1 is a schematic configuration diagram of a target acceleration control apparatus according to an embodiment of the present invention.
2 is an exemplary diagram of map data (acceleration correction map) obtained by converting a correction factor k into a matrix form for two factors of a vehicle speed (current vehicle speed) and a steering steering angle.
3 is a flowchart illustrating a target acceleration control process in a cruise control mode according to an embodiment of the present invention.
4 is a diagram showing control logic related to the final target acceleration output.

Hereinafter, a preferred embodiment of the present invention will be described in detail.

In describing the present invention, terms used in the following specification are only used to describe specific embodiments, and are not intended to limit the present invention. Singular expressions include plural expressions unless the context clearly indicates otherwise.

In addition, in the present specification, terms such as "comprise" or "have" are intended to designate the presence of features, numbers, steps, actions, components, parts, or a combination thereof described in the specification, but one or more other It is to be understood that the presence or addition of features, numbers, steps, actions, components, parts, or combinations thereof, does not preclude in advance the possibility of being excluded.

In addition, terms such as first and second may be used to describe various elements, but the elements should not be limited by the terms. These terms are used only for the purpose of distinguishing one component from another component.

In addition, terms such as "... unit", "... unit", "... module" described in the specification mean a unit that processes at least one function or operation, which can be implemented by hardware or software or a combination of hardware and software. I can.

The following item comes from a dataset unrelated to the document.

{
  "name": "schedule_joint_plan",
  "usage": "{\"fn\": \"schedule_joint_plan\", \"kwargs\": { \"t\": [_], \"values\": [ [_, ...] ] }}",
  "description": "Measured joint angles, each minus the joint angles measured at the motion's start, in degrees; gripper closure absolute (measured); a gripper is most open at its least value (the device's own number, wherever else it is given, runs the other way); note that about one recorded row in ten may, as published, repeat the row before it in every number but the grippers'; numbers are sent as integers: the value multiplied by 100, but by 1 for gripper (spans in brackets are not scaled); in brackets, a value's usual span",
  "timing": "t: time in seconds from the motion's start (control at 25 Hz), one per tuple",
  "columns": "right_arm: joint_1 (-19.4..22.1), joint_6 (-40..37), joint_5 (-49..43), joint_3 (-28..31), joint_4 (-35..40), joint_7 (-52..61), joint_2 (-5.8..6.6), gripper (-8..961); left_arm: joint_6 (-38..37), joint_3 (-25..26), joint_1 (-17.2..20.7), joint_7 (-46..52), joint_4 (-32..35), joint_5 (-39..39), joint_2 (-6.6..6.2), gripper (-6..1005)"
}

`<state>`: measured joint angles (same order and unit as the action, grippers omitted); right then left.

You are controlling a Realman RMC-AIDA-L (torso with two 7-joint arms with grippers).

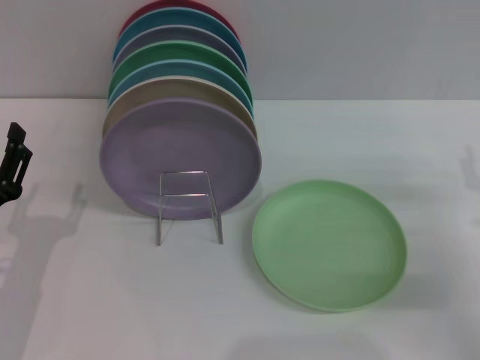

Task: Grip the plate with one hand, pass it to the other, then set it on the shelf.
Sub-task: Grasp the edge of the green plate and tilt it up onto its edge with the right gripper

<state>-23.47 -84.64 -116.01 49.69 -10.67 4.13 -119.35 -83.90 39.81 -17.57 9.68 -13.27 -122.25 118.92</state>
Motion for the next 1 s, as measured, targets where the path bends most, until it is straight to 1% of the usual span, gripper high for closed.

In the description with reference to the accompanying drawings, the same drawing reference numerals are assigned to the same elements, and duplicate descriptions of the same elements will be omitted. In addition, in describing the present invention, when it is determined that a detailed description of a related known technology may unnecessarily obscure the subject matter of the present invention, a detailed description thereof will be omitted.

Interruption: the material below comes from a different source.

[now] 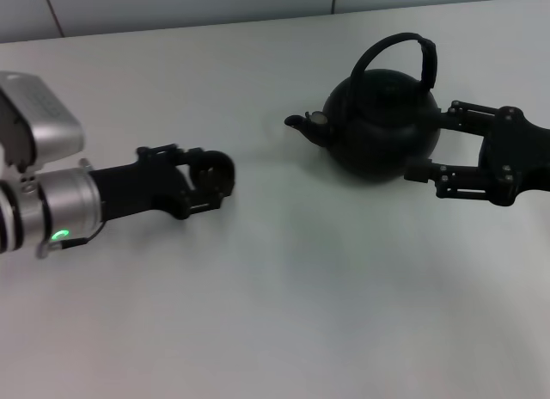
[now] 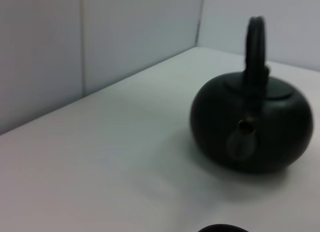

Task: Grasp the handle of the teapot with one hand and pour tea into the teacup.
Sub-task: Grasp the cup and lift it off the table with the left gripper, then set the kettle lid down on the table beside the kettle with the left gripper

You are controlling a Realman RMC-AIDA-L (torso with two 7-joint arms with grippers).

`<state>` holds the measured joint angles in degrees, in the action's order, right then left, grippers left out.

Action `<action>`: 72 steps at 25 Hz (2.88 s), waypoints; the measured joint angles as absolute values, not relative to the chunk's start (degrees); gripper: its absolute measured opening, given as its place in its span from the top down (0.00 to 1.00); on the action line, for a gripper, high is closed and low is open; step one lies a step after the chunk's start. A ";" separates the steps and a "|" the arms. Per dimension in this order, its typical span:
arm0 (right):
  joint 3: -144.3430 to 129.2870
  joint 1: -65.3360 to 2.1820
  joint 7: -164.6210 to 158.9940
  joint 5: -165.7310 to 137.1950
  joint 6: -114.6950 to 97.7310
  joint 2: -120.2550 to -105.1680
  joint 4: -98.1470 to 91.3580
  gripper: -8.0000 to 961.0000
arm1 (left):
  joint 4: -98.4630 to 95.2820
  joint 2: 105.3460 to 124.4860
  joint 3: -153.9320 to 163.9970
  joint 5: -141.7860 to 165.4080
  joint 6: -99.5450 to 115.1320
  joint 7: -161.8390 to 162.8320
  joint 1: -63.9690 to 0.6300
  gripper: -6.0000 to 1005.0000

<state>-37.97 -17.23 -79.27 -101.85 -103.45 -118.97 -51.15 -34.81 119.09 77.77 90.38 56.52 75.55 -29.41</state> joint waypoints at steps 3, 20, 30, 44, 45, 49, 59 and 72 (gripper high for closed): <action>-38.13 -17.22 -79.23 -101.86 -103.45 -118.99 -51.10 0.17 | -34.95 119.09 80.87 87.87 56.39 75.21 -30.41 0.32; -38.67 -17.39 -78.97 -102.03 -103.76 -119.09 -50.79 0.17 | -34.32 119.16 87.92 85.60 52.26 75.10 -31.07 0.32; -38.86 -17.58 -79.10 -102.13 -103.90 -119.09 -51.11 0.17 | -34.13 119.17 87.90 85.60 52.01 75.03 -30.85 0.32; -38.84 -18.09 -79.29 -101.94 -103.47 -119.09 -51.10 0.17 | -34.88 119.01 87.34 85.67 51.26 75.09 -30.53 0.28; -38.84 -18.09 -79.29 -101.94 -103.47 -119.09 -51.10 0.17 | -34.88 119.01 87.33 85.72 51.23 75.08 -30.57 0.28; -38.84 -18.25 -79.31 -101.88 -103.44 -119.09 -51.07 0.17 | -34.97 118.98 87.36 85.94 50.74 75.07 -30.71 0.26; -38.65 -18.83 -79.36 -101.86 -103.44 -119.16 -50.79 0.17 | -35.52 118.75 87.35 86.04 50.44 75.05 -30.61 0.14; -38.67 -18.90 -79.37 -101.85 -102.32 -119.18 -50.65 0.17 | -41.32 118.38 87.22 85.82 52.65 75.67 -26.66 0.14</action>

An embodiment of the present invention is a target calculated from the difference between the current speed and the target speed set according to the operation of the driver's vehicle speed control switch when a predetermined condition (speed increase request and steering angle condition) is established while driving in a curved section in the cruise control mode. The target acceleration is adjusted downward by reflecting a predetermined correction factor (correction value) smaller than '1' in the acceleration, so that curved driving can be stably implemented.

The present invention will be described in more detail with reference to the drawings.

1 is a schematic configuration diagram of a target acceleration control apparatus according to an embodiment of the present invention. With reference to this, a configuration of a target acceleration control device in a cruise control mode according to an embodiment of the present invention will be described.

Referring to FIG. 1, a target acceleration control apparatus according to an embodiment of the present invention includes a cruise control dedicated controller 10 and a steering angle sensor 20. The cruise control dedicated controller 10 controls the constant speed driving of the vehicle according to the set speed set by the driver, and the steering angle sensor 20 generates an output signal of a different value according to the steering state of the steering wheel 30 to generate the cruise Outputs to the controller 10 dedicated to control.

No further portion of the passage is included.